_Work task_
Below are the entries; give again exactly the lines from the one mentioning "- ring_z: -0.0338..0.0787" through the one mentioning "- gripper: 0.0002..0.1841", inclusive.

Dataset items:
↓↓↓
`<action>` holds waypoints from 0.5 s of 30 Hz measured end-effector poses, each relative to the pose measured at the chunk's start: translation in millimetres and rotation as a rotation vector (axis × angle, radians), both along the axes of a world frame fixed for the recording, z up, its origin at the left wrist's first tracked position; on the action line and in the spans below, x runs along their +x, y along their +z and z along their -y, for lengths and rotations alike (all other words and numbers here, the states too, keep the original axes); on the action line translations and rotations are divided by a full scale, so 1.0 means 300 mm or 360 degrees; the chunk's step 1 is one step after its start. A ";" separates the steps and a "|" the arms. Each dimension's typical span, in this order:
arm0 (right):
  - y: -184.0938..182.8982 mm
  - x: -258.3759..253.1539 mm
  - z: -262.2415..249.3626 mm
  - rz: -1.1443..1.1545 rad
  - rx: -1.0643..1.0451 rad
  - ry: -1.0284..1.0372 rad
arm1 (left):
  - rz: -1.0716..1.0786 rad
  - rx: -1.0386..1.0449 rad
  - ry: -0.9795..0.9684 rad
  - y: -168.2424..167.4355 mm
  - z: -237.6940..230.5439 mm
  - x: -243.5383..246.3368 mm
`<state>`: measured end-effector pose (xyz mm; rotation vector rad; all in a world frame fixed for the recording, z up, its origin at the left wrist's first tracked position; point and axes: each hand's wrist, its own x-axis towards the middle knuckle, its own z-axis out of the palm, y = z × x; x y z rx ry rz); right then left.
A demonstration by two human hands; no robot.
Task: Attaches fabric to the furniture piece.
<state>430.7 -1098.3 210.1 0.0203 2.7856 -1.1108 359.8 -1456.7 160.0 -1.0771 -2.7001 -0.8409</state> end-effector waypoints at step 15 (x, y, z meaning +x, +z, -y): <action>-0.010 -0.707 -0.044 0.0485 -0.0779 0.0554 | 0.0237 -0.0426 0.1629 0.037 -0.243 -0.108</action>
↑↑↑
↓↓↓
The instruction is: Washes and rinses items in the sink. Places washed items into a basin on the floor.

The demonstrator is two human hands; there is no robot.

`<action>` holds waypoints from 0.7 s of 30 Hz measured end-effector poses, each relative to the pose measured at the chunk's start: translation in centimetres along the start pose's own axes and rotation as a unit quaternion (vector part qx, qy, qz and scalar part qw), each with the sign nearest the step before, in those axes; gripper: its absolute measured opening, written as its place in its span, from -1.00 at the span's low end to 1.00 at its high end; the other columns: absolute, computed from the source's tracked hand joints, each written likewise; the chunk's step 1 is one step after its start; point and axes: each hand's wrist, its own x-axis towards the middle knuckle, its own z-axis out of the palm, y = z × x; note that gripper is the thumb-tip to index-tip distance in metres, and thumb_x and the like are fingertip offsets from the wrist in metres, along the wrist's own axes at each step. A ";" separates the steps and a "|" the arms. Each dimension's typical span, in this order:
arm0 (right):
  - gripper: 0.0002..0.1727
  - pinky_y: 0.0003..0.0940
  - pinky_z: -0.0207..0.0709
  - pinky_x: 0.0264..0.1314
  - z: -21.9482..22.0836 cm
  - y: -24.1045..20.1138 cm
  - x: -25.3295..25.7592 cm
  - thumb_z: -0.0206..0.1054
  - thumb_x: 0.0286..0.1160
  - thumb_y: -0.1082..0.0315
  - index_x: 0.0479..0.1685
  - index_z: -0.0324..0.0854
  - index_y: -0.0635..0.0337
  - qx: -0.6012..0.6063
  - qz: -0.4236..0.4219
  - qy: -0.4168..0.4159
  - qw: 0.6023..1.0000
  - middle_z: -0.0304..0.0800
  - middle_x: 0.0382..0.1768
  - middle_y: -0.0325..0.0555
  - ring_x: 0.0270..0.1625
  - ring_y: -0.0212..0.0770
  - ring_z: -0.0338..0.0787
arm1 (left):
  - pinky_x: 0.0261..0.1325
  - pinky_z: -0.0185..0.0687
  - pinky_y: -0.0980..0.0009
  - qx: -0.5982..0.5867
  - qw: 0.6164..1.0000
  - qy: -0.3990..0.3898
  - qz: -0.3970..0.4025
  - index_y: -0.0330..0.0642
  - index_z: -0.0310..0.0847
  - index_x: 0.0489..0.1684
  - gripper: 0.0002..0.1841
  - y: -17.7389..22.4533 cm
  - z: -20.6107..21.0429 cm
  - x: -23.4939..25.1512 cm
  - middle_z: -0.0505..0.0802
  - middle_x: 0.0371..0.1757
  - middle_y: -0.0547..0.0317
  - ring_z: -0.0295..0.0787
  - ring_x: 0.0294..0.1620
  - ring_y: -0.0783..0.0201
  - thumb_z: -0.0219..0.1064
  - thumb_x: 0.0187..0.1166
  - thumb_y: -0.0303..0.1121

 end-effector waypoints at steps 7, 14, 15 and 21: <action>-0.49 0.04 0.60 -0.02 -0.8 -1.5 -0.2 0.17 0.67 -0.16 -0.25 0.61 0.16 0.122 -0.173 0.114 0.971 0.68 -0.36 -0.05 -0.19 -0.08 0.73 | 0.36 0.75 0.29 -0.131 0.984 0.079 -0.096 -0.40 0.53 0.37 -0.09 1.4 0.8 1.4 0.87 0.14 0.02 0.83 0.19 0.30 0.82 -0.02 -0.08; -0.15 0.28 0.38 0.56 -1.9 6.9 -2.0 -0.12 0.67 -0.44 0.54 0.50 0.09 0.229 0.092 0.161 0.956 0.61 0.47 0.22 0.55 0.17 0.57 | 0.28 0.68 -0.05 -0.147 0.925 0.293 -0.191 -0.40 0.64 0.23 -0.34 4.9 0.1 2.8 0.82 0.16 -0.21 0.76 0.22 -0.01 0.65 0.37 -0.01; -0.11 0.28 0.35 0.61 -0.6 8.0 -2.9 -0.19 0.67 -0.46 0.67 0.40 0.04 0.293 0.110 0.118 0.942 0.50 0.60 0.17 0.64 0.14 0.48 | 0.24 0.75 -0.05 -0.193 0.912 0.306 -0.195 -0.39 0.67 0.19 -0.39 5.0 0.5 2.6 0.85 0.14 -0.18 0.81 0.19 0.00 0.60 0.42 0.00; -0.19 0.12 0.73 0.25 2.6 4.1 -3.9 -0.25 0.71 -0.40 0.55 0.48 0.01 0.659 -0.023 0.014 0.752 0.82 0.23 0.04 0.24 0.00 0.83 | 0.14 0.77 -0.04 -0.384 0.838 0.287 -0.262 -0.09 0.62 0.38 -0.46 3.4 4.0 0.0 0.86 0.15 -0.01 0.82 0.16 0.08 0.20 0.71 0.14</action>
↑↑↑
_Task answer_
  - ring_z: -0.0338..0.0787
arm1 (left):
  - pinky_x: 0.0261..0.1325
  - pinky_z: -0.0185..0.0687
  - pinky_y: -0.0980..0.0009
  - qx: -0.5982..0.5867
  - qw: 0.6164..1.0000
  - qy: -0.3990..0.3898
  - qz: -0.3970..0.4025
  - index_y: -0.0330..0.0642
  - index_z: -0.0310..0.0847
  - index_x: 0.0489..0.1684
  - gripper: 0.0002..0.1841

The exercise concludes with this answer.